* What needs to be done: The word "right" occurs in some lines of the data. Return each such line.

*** Data shown Section Begins ***

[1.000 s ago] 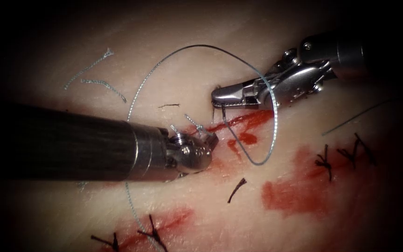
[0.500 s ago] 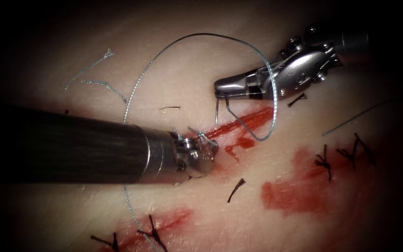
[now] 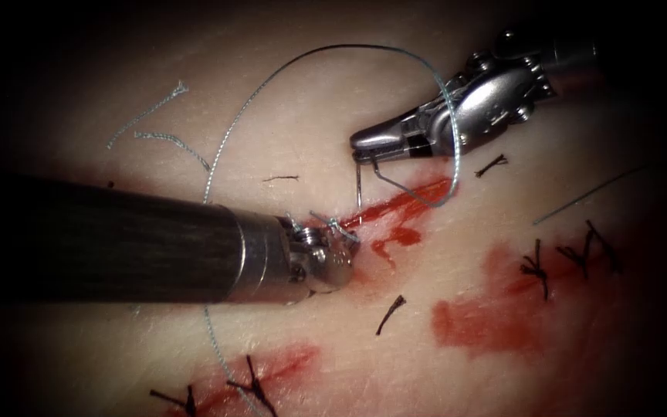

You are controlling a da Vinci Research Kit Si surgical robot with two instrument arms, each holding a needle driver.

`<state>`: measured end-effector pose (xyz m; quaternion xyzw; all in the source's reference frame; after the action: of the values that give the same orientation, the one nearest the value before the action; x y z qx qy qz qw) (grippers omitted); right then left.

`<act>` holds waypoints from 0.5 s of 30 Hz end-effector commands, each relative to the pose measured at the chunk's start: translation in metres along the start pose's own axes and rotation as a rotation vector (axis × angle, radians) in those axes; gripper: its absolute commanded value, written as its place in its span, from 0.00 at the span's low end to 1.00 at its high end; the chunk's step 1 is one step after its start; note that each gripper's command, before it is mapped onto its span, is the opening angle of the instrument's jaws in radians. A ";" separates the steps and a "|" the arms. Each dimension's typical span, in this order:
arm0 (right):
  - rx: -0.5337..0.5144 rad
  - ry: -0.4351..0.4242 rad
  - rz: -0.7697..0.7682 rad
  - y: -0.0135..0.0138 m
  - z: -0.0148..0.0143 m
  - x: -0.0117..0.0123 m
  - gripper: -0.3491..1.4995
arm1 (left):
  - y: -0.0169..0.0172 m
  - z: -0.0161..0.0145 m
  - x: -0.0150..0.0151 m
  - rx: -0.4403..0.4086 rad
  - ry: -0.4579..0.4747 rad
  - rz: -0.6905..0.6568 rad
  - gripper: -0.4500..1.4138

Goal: Wound Closure

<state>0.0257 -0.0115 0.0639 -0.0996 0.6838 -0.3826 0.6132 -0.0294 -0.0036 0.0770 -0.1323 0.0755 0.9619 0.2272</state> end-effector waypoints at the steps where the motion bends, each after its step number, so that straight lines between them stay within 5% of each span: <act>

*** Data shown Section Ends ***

* Response:
`<state>`: measured end-effector pose (xyz m; quaternion xyzw; all in the source's reference frame; after the action: of the values that give the same orientation, the one nearest the value before the action; x y z qx qy qz qw) (grippers omitted); right then left.
arm0 (right):

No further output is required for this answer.